§ **DESCRIPTION OF THE TASK**
The whole listing, from first line to last: copy it exactly.

§ **RECORDED DATA**
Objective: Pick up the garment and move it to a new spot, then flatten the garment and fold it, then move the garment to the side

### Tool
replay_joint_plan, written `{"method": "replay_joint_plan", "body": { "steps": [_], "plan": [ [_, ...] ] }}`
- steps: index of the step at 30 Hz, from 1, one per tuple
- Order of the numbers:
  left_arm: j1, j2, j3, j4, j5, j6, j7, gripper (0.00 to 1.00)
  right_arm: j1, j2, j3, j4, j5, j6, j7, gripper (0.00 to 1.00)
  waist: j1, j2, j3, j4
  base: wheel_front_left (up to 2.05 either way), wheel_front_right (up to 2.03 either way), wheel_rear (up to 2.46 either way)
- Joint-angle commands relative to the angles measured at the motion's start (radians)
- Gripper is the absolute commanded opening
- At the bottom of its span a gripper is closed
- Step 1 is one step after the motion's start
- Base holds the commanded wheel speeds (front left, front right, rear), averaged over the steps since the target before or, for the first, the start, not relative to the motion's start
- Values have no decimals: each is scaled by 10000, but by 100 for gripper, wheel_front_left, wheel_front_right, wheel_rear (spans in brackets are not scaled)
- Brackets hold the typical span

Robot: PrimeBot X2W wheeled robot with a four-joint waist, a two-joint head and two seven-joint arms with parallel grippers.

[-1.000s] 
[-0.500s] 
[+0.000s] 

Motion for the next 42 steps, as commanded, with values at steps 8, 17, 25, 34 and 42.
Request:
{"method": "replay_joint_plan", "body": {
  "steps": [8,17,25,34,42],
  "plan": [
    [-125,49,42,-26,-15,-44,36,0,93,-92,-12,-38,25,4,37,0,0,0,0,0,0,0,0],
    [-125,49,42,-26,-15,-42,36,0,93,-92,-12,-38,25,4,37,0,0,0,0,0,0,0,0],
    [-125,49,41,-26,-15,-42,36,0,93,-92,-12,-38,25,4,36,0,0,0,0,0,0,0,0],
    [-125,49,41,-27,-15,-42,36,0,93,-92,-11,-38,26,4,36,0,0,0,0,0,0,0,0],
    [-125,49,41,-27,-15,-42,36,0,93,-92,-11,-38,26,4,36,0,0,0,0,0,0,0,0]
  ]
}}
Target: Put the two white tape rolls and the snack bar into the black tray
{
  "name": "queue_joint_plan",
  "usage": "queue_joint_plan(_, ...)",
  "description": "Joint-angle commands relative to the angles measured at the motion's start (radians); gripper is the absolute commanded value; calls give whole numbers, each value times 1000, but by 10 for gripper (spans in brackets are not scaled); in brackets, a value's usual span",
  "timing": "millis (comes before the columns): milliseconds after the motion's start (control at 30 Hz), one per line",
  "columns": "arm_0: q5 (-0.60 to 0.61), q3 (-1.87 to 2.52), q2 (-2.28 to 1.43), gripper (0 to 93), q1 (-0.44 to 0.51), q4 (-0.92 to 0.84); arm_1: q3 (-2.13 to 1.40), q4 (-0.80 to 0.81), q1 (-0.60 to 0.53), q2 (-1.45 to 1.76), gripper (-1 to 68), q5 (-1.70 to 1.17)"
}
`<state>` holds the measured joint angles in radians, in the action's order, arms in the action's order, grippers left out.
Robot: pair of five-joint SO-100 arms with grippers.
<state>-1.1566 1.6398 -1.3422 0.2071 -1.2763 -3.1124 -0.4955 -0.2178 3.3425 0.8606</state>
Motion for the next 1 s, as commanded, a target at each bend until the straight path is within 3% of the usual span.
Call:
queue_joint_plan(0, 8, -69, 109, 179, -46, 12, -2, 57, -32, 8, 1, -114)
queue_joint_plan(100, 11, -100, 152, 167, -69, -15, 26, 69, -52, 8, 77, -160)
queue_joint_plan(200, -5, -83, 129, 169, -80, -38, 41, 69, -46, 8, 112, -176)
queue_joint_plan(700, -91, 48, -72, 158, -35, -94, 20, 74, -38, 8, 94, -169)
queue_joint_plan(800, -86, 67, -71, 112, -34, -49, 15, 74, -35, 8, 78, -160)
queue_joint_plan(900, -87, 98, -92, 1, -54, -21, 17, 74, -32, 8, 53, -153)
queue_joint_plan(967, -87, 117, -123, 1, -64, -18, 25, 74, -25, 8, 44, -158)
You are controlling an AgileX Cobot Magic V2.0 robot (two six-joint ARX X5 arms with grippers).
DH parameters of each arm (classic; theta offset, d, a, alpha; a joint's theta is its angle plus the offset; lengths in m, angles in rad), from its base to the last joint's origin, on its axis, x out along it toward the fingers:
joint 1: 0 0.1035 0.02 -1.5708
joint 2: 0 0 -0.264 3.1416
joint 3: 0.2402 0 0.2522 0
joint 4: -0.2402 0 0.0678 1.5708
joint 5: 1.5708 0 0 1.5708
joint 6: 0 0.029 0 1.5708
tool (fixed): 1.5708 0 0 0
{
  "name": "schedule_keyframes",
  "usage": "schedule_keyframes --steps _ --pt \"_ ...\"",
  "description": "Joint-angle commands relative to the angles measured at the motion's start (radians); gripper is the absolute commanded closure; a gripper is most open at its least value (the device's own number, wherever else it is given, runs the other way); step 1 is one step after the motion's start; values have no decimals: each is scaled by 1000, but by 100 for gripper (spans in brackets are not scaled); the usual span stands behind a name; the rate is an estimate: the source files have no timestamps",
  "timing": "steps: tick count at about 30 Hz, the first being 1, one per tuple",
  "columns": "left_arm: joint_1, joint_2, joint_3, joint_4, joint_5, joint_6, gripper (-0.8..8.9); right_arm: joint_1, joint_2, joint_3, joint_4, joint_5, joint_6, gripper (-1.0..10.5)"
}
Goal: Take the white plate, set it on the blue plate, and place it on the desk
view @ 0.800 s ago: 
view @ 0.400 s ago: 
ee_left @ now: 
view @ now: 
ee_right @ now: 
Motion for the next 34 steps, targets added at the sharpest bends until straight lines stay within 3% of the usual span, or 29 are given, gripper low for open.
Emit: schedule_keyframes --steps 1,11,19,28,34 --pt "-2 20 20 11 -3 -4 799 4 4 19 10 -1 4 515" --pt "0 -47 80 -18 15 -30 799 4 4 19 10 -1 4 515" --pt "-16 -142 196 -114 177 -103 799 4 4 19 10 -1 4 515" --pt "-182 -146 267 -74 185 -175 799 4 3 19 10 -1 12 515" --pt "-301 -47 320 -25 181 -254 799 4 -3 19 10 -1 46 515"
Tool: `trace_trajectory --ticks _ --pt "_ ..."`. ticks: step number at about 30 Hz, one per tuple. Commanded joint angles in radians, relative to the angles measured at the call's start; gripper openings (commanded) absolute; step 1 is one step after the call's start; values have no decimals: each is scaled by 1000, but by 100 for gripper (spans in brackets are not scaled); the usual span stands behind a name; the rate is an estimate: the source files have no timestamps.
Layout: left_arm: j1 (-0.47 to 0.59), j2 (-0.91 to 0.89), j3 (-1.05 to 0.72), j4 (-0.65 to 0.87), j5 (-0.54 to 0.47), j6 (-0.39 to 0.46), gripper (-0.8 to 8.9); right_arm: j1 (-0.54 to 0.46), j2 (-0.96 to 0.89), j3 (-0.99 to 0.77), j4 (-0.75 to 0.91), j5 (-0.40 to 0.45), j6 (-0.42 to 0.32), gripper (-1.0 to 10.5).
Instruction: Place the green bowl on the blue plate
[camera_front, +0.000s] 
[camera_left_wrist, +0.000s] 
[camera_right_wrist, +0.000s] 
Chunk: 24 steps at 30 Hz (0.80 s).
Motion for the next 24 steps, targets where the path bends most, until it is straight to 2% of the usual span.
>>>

§ **COMPLETED EXERCISE**
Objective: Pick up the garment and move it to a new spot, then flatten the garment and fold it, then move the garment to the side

### Tool
replay_joint_plan, written `{"method": "replay_joint_plan", "body": { "steps": [_], "plan": [ [_, ...] ] }}`
- steps: index of the step at 30 Hz, from 1, one per tuple
- Order of the numbers:
  left_arm: j1, j2, j3, j4, j5, j6, j7, gripper (0.00 to 1.00)
  right_arm: j1, j2, j3, j4, j5, j6, j7, gripper (0.00 to 1.00)
  waist: j1, j2, j3, j4
  base: wheel_front_left (up to 2.05 either way), wheel_front_right (up to 2.03 either way), wheel_rear (up to 2.46 either way)
- Joint-angle commands relative to the angles measured at the motion's start (radians)
- Gripper is the absolute commanded opening
- At the bottom of its span a gripper is closed
- Step 1 is one step after the motion's start
- Base holds the commanded wheel speeds (front left, front right, rear), averaged over the steps since the target before or, for the first, the start, not relative to the motion's start
- Values have no decimals: each is scaled by 10000, but by 100 for gripper, wheel_front_left, wheel_front_right, wheel_rear (spans in brackets are not scaled)
- Brackets hold the typical span

Robot: PrimeBot X2W wheeled robot with a four-joint waist, a two-joint head and two seven-joint arms with parallel grippers.

[-1.000s] 
[-0.500s] 
[+0.000s] 

Motion for the next 42 steps, as commanded, with values at steps 8, 17, 25, 34 and 42.
Request:
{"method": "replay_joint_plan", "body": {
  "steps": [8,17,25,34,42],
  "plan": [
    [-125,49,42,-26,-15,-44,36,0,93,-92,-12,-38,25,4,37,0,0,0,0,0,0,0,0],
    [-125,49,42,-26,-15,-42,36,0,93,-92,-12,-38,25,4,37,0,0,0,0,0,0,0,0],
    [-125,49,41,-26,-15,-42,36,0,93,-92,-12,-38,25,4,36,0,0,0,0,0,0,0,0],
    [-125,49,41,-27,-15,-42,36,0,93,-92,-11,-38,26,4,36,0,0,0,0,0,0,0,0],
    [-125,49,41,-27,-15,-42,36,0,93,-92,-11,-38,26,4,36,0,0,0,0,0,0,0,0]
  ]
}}
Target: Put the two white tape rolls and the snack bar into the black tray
{
  "name": "queue_joint_plan",
  "usage": "queue_joint_plan(_, ...)",
  "description": "Joint-angle commands relative to the angles measured at the motion's start (radians); gripper is the absolute commanded value; calls give whole numbers, each value times 1000, but by 10 for gripper (spans in brackets are not scaled); in brackets, a value's usual span",
  "timing": "millis (comes before the columns): milliseconds after the motion's start (control at 30 Hz), one per line",
  "columns": "arm_0: q5 (-0.60 to 0.61), q3 (-1.87 to 2.52), q2 (-2.28 to 1.43), gripper (0 to 93), q1 (-0.44 to 0.51), q4 (-0.92 to 0.84); arm_1: q3 (-2.13 to 1.40), q4 (-0.80 to 0.81), q1 (-0.60 to 0.53), q2 (-1.45 to 1.76), gripper (-1 to 68), q5 (-1.70 to 1.17)"
}
`<state>` holds the measured joint angles in radians, in the action's order, arms in the action's order, grippers left out.
Robot: pair of five-joint SO-100 arms with grippers.
<state>-1.1566 1.6398 -1.3422 0.2071 -1.2763 -3.1124 -0.4955 -0.2178 3.3425 0.8606</state>
Motion for the next 1 s, as commanded, a target at each bend until the straight path is within 3% of the usual span.
Call:
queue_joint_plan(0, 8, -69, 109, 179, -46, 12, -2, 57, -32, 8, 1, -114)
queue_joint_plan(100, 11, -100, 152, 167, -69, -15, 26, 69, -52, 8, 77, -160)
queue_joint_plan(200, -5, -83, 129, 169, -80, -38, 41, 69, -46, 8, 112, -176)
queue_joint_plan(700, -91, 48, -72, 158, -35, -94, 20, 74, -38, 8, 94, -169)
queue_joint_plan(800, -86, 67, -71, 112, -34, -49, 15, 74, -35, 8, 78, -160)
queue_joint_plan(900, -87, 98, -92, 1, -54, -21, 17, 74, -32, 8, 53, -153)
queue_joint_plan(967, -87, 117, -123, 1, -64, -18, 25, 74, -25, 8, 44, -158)
You are controlling an AgileX Cobot Magic V2.0 robot (two six-joint ARX X5 arms with grippers).
DH parameters of each arm (classic; theta offset, d, a, alpha; a joint's theta is its angle plus the offset; lengths in m, angles in rad), from its base to the last joint's origin, on its axis, x out along it toward the fingers:
joint 1: 0 0.1035 0.02 -1.5708
joint 2: 0 0 -0.264 3.1416
joint 3: 0.2402 0 0.2522 0
joint 4: -0.2402 0 0.0678 1.5708
joint 5: 1.5708 0 0 1.5708
joint 6: 0 0.029 0 1.5708
tool (fixed): 1.5708 0 0 0
{
  "name": "schedule_keyframes",
  "usage": "schedule_keyframes --steps _ --pt \"_ ...\"",
  "description": "Joint-angle commands relative to the angles measured at the motion's start (radians); gripper is the absolute commanded closure; a gripper is most open at its least value (the device's own number, wherever else it is given, runs the other way); step 1 is one step after the motion's start; values have no decimals: each is scaled by 1000, but by 100 for gripper (spans in brackets are not scaled); the usual span stands behind a name; the rate is an estimate: the source files have no timestamps",
  "timing": "steps: tick count at about 30 Hz, the first being 1, one per tuple",
  "columns": "left_arm: joint_1, joint_2, joint_3, joint_4, joint_5, joint_6, gripper (-0.8..8.9); right_arm: joint_1, joint_2, joint_3, joint_4, joint_5, joint_6, gripper (-1.0..10.5)"
}
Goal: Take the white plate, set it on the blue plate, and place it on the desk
view @ 0.800 s ago: 
view @ 0.400 s ago: 
ee_left @ now: 
view @ now: 
ee_right @ now: 
Motion for the next 34 steps, targets added at the sharpest bends until straight lines stay within 3% of the usual span, or 29 are given, gripper low for open.
Emit: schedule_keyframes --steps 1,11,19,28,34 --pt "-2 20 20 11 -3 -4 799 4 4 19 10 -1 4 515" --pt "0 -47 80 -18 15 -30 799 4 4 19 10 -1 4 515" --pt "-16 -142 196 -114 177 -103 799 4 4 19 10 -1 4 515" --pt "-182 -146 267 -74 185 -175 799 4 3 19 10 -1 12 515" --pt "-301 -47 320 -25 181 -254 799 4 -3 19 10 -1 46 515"
Tool: `trace_trajectory --ticks _ --pt "_ ..."`. ticks: step number at about 30 Hz, one per tuple. Commanded joint angles in radians, relative to the angles measured at the call's start; gripper openings (commanded) absolute; step 1 is one step after the call's start; values have no decimals: each is scaled by 1000, but by 100 for gripper (spans in brackets are not scaled); the usual span stands behind a name; the rate is an estimate: the source files have no timestamps.
Layout: left_arm: j1 (-0.47 to 0.59), j2 (-0.91 to 0.89), j3 (-1.05 to 0.72), j4 (-0.65 to 0.87), j5 (-0.54 to 0.47), j6 (-0.39 to 0.46), gripper (-0.8 to 8.9); right_arm: j1 (-0.54 to 0.46), j2 (-0.96 to 0.89), j3 (-0.99 to 0.77), j4 (-0.75 to 0.91), j5 (-0.40 to 0.45), j6 (-0.42 to 0.32), gripper (-1.0 to 10.5).
Instruction: Place the green bowl on the blue plate
[camera_front, +0.000s] 
[camera_left_wrist, +0.000s] 
[camera_right_wrist, +0.000s] 
Chunk: 24 steps at 30 Hz (0.80 s).
Motion for the next 24 steps, targets where the path bends most, until it is straight to 2% of the usual span.
>>>

This completes the output.